This Article Full Text (PDF) Purchase Article View Shopping Cart Alert me when this article is cited Alert me if a correction is posted Services Email this article to a colleague Similar articles in this journal Similar articles in PubMed Alert me to new issues of the journal Save to my personal folders Download to citation manager Rights & Permissions Citing Articles Citing Articles via Google Scholar Google Scholar Articles by Cannistra, S. A. Search for Related Content PubMed PubMed Citation Articles by Cannistra, S. A. Social Bookmarking                            What's this?

When Is a "Prognostic Factor" Really Prognostic?

Beth Israel Deaconess Medical Center Boston, MA

I RECENTLY performed a MEDLINE literature search combining the terms "prognostic factor" and "cancer," which yielded no less than 2,393 results. The fact that this number seems out of proportion to the number of clinically useful prognostic factors in the field of cancer suggests that the majority of alleged prognostic factors have uncertain clinical and/or biologic value. Nevertheless, there is an undeniable importance in being able to determine which patients will do well without further therapy (the definition of a prognostic factor) and which will do well with some types of treatment and not others (the definition of a predictive factor). In the search for better biologic end points that could further refine our ability to prognosticate, the field has centered predictably on several types of molecular markers, including those that analyze proliferation (eg, Ki-67), metastatic potential (eg, matrix metalloproteinase expression), angiogenesis (eg, microvessel density), and, most recently, apoptosis. It is this last area of investigation that has been studied by our group in ovarian cancer, as well as several others, and that is the topic of an article by Baekelandt et al published in this issue of the Journal of Clinical Oncology.¹

Apoptosis is a genetically encoded program of cellular suicide, often triggered by a noxious stimulus such as cytotoxic chemotherapy. It is now widely accepted that most, if not all, forms of chemotherapy and radiation exert their lethal effects by causing enough cellular damage to activate the apoptotic program, which results in the destruction of vital cellular components by enzymes called caspases. At present, 13 caspases have been identified, each with its own substrate specificity and set of intracellular targets, and each representing an important downstream effector arm of the apoptotic program.
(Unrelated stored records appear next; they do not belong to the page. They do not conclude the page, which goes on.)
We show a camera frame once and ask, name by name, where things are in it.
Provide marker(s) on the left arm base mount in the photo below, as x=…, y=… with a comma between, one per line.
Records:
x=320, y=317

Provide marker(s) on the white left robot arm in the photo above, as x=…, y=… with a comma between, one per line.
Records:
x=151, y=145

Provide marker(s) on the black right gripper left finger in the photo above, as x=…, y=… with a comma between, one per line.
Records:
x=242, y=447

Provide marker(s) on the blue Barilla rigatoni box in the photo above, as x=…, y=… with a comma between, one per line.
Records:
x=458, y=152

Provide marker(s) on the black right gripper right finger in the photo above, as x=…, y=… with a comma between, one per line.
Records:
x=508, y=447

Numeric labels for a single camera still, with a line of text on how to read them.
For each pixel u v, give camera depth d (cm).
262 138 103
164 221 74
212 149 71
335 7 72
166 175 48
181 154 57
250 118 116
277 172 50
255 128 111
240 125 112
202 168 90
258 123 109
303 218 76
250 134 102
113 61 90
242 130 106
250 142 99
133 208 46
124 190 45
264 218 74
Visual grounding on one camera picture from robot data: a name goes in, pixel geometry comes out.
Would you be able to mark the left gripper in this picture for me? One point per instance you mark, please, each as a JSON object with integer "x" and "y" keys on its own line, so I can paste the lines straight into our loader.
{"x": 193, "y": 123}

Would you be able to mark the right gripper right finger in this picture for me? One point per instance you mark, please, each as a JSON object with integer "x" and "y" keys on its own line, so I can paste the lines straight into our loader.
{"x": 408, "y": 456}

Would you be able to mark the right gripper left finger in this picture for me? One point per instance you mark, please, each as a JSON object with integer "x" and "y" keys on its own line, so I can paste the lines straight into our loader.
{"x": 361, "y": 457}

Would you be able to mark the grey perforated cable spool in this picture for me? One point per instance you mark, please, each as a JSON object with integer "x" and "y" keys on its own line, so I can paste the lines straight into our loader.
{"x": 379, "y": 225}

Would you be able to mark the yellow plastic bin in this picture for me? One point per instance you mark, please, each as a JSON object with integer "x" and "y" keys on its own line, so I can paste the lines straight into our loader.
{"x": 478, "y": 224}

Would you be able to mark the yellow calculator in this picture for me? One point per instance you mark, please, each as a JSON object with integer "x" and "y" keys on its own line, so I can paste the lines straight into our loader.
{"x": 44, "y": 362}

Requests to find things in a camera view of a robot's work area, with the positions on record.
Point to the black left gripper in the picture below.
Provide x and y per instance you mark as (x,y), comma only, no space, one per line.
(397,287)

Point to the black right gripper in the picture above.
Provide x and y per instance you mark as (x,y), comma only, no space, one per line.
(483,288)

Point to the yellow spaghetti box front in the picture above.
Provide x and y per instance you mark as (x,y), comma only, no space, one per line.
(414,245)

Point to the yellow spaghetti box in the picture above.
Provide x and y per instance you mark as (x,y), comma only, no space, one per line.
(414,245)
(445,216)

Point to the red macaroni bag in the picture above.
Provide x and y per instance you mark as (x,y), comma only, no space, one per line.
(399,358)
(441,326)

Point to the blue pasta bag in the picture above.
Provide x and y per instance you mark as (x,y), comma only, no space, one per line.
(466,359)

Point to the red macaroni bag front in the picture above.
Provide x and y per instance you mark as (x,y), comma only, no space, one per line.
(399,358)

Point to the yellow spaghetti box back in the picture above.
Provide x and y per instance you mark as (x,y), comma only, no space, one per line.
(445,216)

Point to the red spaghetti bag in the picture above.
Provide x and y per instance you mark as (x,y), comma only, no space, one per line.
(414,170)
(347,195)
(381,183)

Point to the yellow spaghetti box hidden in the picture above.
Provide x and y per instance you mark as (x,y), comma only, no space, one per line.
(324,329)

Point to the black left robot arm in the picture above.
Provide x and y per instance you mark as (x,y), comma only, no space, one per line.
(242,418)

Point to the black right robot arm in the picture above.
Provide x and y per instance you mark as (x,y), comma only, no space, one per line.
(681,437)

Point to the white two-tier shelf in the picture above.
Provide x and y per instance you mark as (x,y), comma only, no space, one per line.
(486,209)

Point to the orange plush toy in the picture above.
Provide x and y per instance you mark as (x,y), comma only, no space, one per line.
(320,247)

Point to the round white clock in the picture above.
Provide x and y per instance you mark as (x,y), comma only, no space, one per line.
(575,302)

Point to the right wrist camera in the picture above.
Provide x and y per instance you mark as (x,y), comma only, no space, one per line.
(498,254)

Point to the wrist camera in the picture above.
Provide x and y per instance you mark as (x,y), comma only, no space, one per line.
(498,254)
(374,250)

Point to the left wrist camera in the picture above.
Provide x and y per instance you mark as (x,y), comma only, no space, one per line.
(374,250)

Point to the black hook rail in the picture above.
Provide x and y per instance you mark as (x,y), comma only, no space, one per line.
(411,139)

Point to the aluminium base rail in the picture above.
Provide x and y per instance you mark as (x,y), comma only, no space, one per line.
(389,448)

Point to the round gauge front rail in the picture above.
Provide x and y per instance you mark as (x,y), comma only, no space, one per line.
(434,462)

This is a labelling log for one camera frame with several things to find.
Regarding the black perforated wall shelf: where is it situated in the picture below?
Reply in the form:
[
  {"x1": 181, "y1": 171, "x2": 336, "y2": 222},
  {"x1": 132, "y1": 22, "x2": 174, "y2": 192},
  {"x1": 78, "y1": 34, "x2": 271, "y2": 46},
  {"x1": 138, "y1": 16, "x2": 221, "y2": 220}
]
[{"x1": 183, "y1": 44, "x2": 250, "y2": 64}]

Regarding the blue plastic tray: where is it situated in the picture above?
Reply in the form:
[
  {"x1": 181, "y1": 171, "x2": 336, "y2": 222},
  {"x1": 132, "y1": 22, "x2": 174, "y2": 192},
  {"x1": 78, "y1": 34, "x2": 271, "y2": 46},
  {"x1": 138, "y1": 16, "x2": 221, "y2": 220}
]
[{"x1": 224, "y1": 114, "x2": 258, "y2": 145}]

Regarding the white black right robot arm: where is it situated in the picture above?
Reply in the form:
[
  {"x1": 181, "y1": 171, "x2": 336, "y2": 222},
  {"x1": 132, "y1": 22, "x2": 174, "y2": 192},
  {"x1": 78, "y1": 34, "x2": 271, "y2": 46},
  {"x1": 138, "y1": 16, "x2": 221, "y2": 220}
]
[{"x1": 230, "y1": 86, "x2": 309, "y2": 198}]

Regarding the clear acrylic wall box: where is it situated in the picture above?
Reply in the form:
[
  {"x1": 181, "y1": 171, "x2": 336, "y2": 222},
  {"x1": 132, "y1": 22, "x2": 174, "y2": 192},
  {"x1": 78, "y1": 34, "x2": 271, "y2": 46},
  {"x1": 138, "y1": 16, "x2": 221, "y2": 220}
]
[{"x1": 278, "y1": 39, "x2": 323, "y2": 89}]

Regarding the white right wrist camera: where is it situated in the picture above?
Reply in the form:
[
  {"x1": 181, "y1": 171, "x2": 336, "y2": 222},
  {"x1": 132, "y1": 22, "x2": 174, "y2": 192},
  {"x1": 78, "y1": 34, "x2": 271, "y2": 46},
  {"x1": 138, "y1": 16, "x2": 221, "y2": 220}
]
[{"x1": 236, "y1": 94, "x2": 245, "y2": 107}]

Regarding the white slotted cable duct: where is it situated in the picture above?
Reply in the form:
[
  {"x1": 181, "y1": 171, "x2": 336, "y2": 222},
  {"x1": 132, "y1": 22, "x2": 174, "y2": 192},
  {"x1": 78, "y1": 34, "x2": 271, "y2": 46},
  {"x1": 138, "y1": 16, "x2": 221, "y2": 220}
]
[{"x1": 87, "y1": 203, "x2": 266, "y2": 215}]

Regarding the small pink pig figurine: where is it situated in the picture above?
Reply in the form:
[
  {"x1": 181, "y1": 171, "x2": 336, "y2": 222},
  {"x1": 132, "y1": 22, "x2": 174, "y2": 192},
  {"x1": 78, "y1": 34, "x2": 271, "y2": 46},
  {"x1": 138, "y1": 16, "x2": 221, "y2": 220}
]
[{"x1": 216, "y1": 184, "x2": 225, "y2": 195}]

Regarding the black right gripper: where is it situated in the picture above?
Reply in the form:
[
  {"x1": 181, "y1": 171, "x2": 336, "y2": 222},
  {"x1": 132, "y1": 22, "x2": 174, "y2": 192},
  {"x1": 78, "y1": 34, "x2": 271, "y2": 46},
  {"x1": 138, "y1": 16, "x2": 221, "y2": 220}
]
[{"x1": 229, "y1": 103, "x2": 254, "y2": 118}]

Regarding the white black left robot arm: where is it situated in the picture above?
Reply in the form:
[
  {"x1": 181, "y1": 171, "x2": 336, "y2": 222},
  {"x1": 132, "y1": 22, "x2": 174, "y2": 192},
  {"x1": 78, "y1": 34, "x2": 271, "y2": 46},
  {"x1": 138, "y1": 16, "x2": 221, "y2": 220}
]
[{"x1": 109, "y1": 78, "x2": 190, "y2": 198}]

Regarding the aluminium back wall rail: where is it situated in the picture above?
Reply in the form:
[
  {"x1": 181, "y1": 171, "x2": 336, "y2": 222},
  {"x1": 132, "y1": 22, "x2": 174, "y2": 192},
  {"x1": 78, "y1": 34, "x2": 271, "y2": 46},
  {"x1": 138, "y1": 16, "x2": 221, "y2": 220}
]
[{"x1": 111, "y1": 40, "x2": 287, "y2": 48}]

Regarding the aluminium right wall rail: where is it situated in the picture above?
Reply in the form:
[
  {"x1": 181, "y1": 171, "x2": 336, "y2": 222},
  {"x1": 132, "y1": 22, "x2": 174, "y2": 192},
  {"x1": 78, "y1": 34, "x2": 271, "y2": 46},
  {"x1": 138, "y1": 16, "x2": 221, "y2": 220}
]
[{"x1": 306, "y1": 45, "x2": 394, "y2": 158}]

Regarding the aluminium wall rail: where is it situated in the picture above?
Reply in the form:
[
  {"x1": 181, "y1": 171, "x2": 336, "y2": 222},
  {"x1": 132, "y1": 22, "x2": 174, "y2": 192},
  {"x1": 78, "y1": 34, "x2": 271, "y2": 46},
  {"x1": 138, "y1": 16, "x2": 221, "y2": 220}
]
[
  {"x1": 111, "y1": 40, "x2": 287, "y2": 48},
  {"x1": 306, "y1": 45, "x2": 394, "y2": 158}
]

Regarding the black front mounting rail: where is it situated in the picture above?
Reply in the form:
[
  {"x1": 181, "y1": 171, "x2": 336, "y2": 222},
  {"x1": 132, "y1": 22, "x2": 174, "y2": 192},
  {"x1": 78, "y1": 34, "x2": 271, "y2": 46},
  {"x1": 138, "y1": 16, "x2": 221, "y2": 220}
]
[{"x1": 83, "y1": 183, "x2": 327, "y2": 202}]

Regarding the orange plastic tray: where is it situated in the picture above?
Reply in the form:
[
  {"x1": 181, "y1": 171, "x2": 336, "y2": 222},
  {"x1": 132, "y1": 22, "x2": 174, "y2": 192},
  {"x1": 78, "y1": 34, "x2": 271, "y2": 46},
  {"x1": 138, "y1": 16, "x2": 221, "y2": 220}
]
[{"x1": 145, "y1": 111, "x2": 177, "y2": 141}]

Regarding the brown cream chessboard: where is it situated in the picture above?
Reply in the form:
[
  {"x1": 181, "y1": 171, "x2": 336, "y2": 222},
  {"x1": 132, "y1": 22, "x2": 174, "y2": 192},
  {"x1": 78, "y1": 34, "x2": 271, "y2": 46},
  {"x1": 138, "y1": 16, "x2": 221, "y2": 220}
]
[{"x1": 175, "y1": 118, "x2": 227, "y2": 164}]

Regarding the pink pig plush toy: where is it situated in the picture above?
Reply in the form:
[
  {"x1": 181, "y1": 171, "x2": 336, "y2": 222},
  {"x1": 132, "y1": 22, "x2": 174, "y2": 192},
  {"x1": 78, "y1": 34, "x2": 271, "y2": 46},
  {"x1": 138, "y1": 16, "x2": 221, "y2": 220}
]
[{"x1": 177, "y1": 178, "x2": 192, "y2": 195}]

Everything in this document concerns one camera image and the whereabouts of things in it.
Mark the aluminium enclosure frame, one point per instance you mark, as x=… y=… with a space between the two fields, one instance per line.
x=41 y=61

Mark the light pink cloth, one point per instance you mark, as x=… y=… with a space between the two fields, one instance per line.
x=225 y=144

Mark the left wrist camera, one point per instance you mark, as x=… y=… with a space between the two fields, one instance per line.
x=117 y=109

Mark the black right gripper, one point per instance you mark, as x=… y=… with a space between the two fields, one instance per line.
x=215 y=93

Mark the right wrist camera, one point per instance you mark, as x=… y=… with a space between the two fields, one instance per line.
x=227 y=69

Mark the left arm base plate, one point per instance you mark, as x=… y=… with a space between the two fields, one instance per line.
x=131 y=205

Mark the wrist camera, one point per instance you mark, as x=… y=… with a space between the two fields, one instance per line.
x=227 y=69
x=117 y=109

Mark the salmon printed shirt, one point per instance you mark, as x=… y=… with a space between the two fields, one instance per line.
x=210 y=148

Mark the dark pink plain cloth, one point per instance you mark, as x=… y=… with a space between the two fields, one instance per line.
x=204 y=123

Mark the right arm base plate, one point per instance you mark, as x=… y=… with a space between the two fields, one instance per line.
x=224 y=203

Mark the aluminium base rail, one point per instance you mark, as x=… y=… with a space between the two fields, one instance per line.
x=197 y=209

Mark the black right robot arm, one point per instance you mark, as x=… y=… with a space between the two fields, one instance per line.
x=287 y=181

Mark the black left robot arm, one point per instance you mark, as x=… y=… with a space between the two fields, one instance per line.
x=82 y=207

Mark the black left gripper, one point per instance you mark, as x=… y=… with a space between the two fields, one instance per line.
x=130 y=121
Activation of the apoptotic program usually begins at the level of the mitochondrion, which releases cytochrome c into the cytoplasm in response to cellular damage. Cytochrome c, in conjunction with a protein known as apoptosis protease–activating factor 1, activates caspase 9. The subsequent cascade of downstream caspase activation is reminiscent of the clotting pathway and leads to the activation of several other caspases, which form the "business end" of the apoptotic process.² Thus, mitochondrial cytochrome c release is one of the earliest molecular signatures of most forms of apoptosis. The central role that the familiar BCL-2 proteins play in the apoptotic pathway stems from their ability to regulate the mitochondrial release of cytochrome c. In fact, the majority of BCL-2 family members are localized to the mitochondrial membrane, where some proteins, such as BCL-2 itself, actually protect the cell against the release of mitochondrial cytochrome c, whereas others, such as BAX, promote cytochrome c release. Thus, the balance between intracellular levels of antiapoptotic proteins such as BCL-2 and proapoptotic proteins such as BAX determines the threshold for mitochondrial cytochrome c release after an apoptotic stimulus.^3,4

There is now a significant amount of in vitro and preclinical data to suggest that manipulating the apoptotic threshold by altering the expression of BCL-2 proteins can affect the ability of chemotherapy to induce cell death. At the risk of oversimplification, upregulating BCL-2 or BCL-X_L generally makes cell lines more resistant to chemotherapy, and upregulating BAX often makes cells more chemosensitive.^5,6 The hypothesis that chemoresistance may be partly mediated by cells with an antiapoptotic phenotype (eg, cells that overexpress BCL-2 or BCL-X_L and/or that underexpress BAX) has gained significant conceptual appeal, and it has now been put to the test in a variety of tumor types, including ovarian cancer. In retrospect, the simplicity of this model almost predicts that it must be too good to be true. Nevertheless, several groups have produced data that nicely fit this paradigm, including a previous retrospective study in which we demonstrated an association among high levels of BAX expression, favorable response to paclitaxel-containing chemotherapy, and improved disease-free survival in patients with epithelial ovarian cancer.⁷ The fact that BAX expression retained independent prognostic significance in multivariate analysis strengthened the biologic implications of this association, but it does not remove the need to prospectively validate these results with larger numbers of patients. Prospective validation of a prognostic factor’s value in a different set of patients is an important way of confirming the clinical importance of any new tumor marker.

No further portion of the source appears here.